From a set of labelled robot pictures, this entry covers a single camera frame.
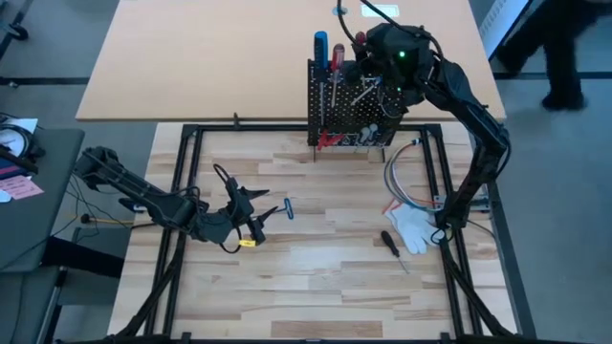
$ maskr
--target black screwdriver
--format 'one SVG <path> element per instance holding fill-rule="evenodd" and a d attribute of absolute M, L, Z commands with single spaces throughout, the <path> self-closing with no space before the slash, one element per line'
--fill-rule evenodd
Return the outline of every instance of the black screwdriver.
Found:
<path fill-rule="evenodd" d="M 408 267 L 405 265 L 404 261 L 402 261 L 402 259 L 400 258 L 400 251 L 395 246 L 395 243 L 393 242 L 393 238 L 391 238 L 391 234 L 389 234 L 388 231 L 383 230 L 381 232 L 381 238 L 384 244 L 387 245 L 389 248 L 391 248 L 391 253 L 393 253 L 394 256 L 398 257 L 398 261 L 400 261 L 400 264 L 402 264 L 402 268 L 404 268 L 405 272 L 407 274 L 410 274 L 410 271 L 408 271 Z"/>

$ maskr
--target tool holder
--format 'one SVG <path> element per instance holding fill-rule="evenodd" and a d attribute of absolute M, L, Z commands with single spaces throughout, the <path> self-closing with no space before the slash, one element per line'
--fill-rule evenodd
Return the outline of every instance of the tool holder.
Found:
<path fill-rule="evenodd" d="M 345 61 L 344 66 L 351 63 L 355 61 Z M 366 75 L 365 78 L 373 79 L 375 76 Z M 344 82 L 344 75 L 340 72 L 336 89 L 336 106 L 332 108 L 333 81 L 331 68 L 317 68 L 313 60 L 308 60 L 308 145 L 317 146 L 325 129 L 330 137 L 344 135 L 344 138 L 335 146 L 385 147 L 391 144 L 403 116 L 391 118 L 385 114 L 379 102 L 381 94 L 378 89 L 382 85 L 379 84 L 355 105 L 351 105 L 351 102 L 364 92 L 363 85 L 368 88 L 375 81 L 370 79 L 364 84 L 360 81 L 356 85 L 348 85 Z M 320 96 L 320 83 L 323 83 L 323 99 Z M 392 110 L 387 113 L 405 112 L 405 107 L 402 109 L 398 99 L 382 96 L 382 103 L 385 109 Z M 369 127 L 372 123 L 378 126 L 377 132 L 370 140 L 361 143 L 361 129 Z"/>

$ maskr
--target person's leg
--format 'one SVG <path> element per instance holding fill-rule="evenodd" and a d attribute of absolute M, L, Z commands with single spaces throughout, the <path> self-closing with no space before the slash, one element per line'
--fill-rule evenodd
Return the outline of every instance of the person's leg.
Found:
<path fill-rule="evenodd" d="M 562 11 L 559 7 L 567 6 L 568 1 L 571 0 L 545 0 L 523 26 L 497 49 L 497 59 L 508 72 L 517 75 L 527 59 L 544 44 L 546 32 L 560 20 L 558 15 Z"/>
<path fill-rule="evenodd" d="M 561 21 L 548 28 L 544 38 L 546 72 L 551 92 L 542 105 L 551 111 L 580 110 L 585 101 L 576 67 L 576 38 L 602 15 L 601 6 L 583 0 L 569 0 L 558 8 Z"/>

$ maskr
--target black metal frame
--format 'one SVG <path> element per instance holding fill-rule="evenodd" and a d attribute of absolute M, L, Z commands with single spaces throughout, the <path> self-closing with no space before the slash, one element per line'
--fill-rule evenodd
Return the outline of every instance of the black metal frame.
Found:
<path fill-rule="evenodd" d="M 180 188 L 181 184 L 181 176 L 183 174 L 183 170 L 185 168 L 185 159 L 186 159 L 186 148 L 188 142 L 191 137 L 195 138 L 195 143 L 193 147 L 191 164 L 189 167 L 189 174 L 187 177 L 188 185 L 196 184 L 196 176 L 198 172 L 198 164 L 200 160 L 200 152 L 202 148 L 202 141 L 205 132 L 228 132 L 228 131 L 250 131 L 250 132 L 275 132 L 275 131 L 303 131 L 306 132 L 308 130 L 307 124 L 241 124 L 238 120 L 237 116 L 234 116 L 233 124 L 186 124 L 183 127 L 183 131 L 181 134 L 181 143 L 179 145 L 177 163 L 174 170 L 174 177 L 172 181 L 172 190 L 176 191 Z M 436 173 L 435 167 L 432 157 L 431 145 L 429 140 L 426 140 L 428 137 L 432 137 L 436 143 L 436 149 L 439 156 L 439 161 L 441 165 L 441 172 L 444 181 L 444 188 L 447 194 L 452 192 L 452 179 L 450 175 L 450 170 L 448 167 L 448 157 L 444 147 L 442 128 L 440 124 L 401 124 L 398 127 L 399 131 L 413 131 L 420 133 L 421 138 L 423 139 L 423 148 L 425 153 L 425 164 L 427 171 L 427 178 L 429 181 L 429 191 L 431 197 L 439 195 L 438 184 L 436 182 Z M 494 183 L 489 185 L 489 189 L 494 191 L 492 195 L 492 208 L 493 213 L 497 216 L 503 217 L 503 207 L 498 200 L 498 194 L 496 193 L 496 185 Z M 498 233 L 501 233 L 501 236 L 507 240 L 510 240 L 508 235 L 507 224 L 505 218 L 502 219 L 494 219 L 495 228 Z M 463 238 L 463 234 L 461 231 L 457 231 L 454 233 L 455 235 L 455 245 L 457 249 L 457 258 L 459 262 L 459 267 L 465 276 L 466 282 L 469 286 L 472 286 L 471 275 L 470 275 L 470 264 L 468 261 L 468 254 L 466 252 L 465 240 Z M 186 236 L 184 234 L 179 234 L 177 239 L 177 246 L 174 253 L 174 257 L 168 266 L 165 268 L 166 264 L 166 256 L 168 253 L 168 248 L 170 245 L 170 229 L 166 228 L 162 235 L 162 241 L 160 244 L 160 250 L 158 254 L 158 261 L 155 270 L 155 278 L 154 278 L 154 286 L 152 293 L 161 294 L 161 291 L 165 288 L 167 283 L 169 282 L 169 278 L 171 277 L 170 290 L 167 298 L 167 307 L 164 315 L 164 325 L 163 325 L 163 335 L 170 337 L 172 332 L 172 322 L 174 319 L 174 313 L 176 308 L 176 301 L 178 297 L 179 291 L 179 280 L 181 275 L 181 267 L 183 264 L 183 257 L 185 255 L 185 247 L 186 247 Z M 450 255 L 449 246 L 447 241 L 443 241 L 441 243 L 441 256 L 443 261 L 445 259 L 452 259 Z M 526 295 L 524 289 L 522 287 L 522 281 L 520 279 L 520 274 L 517 268 L 517 262 L 515 260 L 514 251 L 512 250 L 512 243 L 510 243 L 510 251 L 511 254 L 504 254 L 504 263 L 509 264 L 512 269 L 507 271 L 511 273 L 512 276 L 509 278 L 511 281 L 511 291 L 514 293 L 513 301 L 517 305 L 515 307 L 517 312 L 521 312 L 518 314 L 517 326 L 522 330 L 522 334 L 526 338 L 536 338 L 535 328 L 533 324 L 533 320 L 531 317 L 531 313 L 529 311 L 529 306 L 527 304 Z M 453 278 L 450 270 L 447 265 L 444 266 L 445 269 L 445 280 L 447 284 L 447 292 L 448 292 L 448 301 L 449 307 L 452 317 L 453 329 L 455 331 L 455 335 L 459 336 L 465 333 L 463 326 L 463 319 L 461 316 L 461 310 L 459 305 L 458 293 L 455 285 L 455 279 Z M 155 304 L 152 305 L 152 310 L 149 314 L 146 314 L 146 324 L 144 328 L 144 335 L 152 335 L 154 331 L 156 313 L 157 313 L 157 300 L 154 300 Z M 480 322 L 480 317 L 475 307 L 469 303 L 469 312 L 470 312 L 470 323 L 472 326 L 472 333 L 474 335 L 482 335 L 482 326 Z M 448 338 L 447 333 L 442 333 L 441 340 L 366 340 L 361 341 L 361 343 L 440 343 L 451 342 Z M 185 337 L 181 340 L 177 340 L 176 342 L 184 342 L 184 343 L 197 343 L 202 342 L 205 343 L 209 340 L 206 339 L 190 339 L 188 333 L 185 333 Z M 250 341 L 245 340 L 221 340 L 225 343 L 247 343 Z M 342 340 L 325 340 L 328 342 L 346 342 Z M 302 340 L 258 340 L 258 342 L 274 342 L 274 343 L 297 343 L 302 342 Z"/>

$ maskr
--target wooden table
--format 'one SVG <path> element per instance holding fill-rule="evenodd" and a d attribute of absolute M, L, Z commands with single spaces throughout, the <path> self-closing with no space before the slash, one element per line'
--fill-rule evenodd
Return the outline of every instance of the wooden table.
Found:
<path fill-rule="evenodd" d="M 398 22 L 424 25 L 459 63 L 476 97 L 504 118 L 468 0 L 374 0 L 397 4 Z M 348 38 L 336 0 L 123 0 L 76 115 L 79 120 L 259 120 L 307 118 L 307 64 L 314 33 Z M 382 22 L 344 0 L 353 34 Z M 428 103 L 404 120 L 454 120 Z"/>
<path fill-rule="evenodd" d="M 470 166 L 470 141 L 461 124 L 442 126 L 457 187 Z M 182 123 L 159 124 L 153 143 L 145 177 L 165 190 L 170 188 L 181 128 Z M 389 151 L 415 137 L 399 133 Z M 212 172 L 212 164 L 220 163 L 241 185 L 271 190 L 254 202 L 256 213 L 289 197 L 295 219 L 274 214 L 264 228 L 266 243 L 243 247 L 235 255 L 213 244 L 188 241 L 173 337 L 185 331 L 193 338 L 418 339 L 452 332 L 438 248 L 411 255 L 401 247 L 408 275 L 380 240 L 381 231 L 389 230 L 396 243 L 401 242 L 381 214 L 390 195 L 383 185 L 379 152 L 326 149 L 313 163 L 305 132 L 205 133 L 197 185 L 211 209 L 228 199 Z M 398 171 L 408 193 L 429 199 L 421 147 L 405 152 Z M 470 218 L 491 227 L 488 216 L 472 213 Z M 477 292 L 501 323 L 515 331 L 494 239 L 472 225 L 463 232 Z M 109 333 L 125 326 L 149 293 L 161 235 L 158 227 L 132 234 Z M 234 242 L 231 235 L 228 248 Z M 157 333 L 164 298 L 160 305 Z M 469 324 L 466 314 L 464 319 Z"/>

EXERCISE DESCRIPTION: What you return must be an exact retyping of the lines above starting at the line with "Return the outline of every instance of the person's" and ending at the line with "Return the outline of every instance of the black metal", and nothing besides.

REPLY TO THE TASK:
Return the outline of every instance of the person's leg.
Found:
<path fill-rule="evenodd" d="M 562 11 L 559 7 L 567 6 L 568 1 L 571 0 L 545 0 L 523 26 L 497 49 L 497 59 L 508 72 L 517 75 L 527 59 L 544 44 L 546 32 L 560 20 L 558 15 Z"/>
<path fill-rule="evenodd" d="M 561 21 L 548 28 L 544 38 L 546 72 L 551 92 L 542 105 L 551 111 L 580 110 L 585 101 L 576 67 L 576 38 L 602 15 L 601 6 L 583 0 L 569 0 L 558 8 Z"/>

$ maskr
--target black metal frame
--format 'one SVG <path> element per instance holding fill-rule="evenodd" and a d attribute of absolute M, L, Z commands with single spaces throughout, the <path> self-closing with no space before the slash, one element per line'
--fill-rule evenodd
Return the outline of every instance of the black metal frame.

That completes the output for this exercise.